PROVIDED RECORDS below:
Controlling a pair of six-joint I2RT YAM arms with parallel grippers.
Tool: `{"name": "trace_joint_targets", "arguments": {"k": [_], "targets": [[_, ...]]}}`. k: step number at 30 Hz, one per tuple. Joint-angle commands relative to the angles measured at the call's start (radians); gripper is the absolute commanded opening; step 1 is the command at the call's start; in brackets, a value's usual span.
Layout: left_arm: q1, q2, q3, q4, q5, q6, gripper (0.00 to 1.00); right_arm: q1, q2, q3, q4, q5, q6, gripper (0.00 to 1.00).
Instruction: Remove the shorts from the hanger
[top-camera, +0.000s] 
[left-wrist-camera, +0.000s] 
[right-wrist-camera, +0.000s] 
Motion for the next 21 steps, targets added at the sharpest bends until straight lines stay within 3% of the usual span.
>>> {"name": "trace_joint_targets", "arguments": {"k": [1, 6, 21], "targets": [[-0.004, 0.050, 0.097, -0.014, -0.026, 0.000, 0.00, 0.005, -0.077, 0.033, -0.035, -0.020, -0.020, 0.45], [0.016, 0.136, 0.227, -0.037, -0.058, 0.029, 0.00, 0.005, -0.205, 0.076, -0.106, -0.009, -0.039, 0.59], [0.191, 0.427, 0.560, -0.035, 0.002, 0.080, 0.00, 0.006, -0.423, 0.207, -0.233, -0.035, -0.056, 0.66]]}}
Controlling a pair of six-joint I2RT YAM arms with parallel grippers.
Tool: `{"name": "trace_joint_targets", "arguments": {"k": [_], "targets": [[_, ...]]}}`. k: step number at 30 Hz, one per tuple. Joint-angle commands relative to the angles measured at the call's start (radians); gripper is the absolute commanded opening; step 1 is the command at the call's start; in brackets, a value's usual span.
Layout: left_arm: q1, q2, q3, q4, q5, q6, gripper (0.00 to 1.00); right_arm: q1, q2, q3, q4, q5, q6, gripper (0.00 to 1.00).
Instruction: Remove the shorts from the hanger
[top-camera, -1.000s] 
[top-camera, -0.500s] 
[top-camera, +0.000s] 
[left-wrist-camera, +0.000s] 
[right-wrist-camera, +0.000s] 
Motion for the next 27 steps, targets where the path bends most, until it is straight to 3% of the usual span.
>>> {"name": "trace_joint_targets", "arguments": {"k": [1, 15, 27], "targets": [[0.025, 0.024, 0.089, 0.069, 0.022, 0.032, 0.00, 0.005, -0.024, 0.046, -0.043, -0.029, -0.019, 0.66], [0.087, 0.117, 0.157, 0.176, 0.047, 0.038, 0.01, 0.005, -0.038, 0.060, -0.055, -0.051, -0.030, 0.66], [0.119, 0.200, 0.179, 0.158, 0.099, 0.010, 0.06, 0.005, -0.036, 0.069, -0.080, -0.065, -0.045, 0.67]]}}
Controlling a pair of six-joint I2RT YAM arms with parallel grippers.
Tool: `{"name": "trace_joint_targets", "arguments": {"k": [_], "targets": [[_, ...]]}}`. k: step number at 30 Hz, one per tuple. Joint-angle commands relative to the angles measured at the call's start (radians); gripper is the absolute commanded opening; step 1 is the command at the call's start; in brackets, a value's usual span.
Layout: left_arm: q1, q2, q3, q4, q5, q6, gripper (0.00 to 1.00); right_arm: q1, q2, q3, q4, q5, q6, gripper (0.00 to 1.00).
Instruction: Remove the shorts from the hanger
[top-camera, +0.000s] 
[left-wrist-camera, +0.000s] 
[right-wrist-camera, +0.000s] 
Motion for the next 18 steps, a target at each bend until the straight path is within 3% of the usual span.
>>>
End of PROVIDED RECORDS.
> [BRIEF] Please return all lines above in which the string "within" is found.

> [ANSWER FOR THIS EXERCISE]
Motion for the next 21 steps, targets added at the sharpest bends until straight lines stay within 3% of the usual span.
Motion for the next 18 steps, a target at each bend until the straight path is within 3% of the usual span.

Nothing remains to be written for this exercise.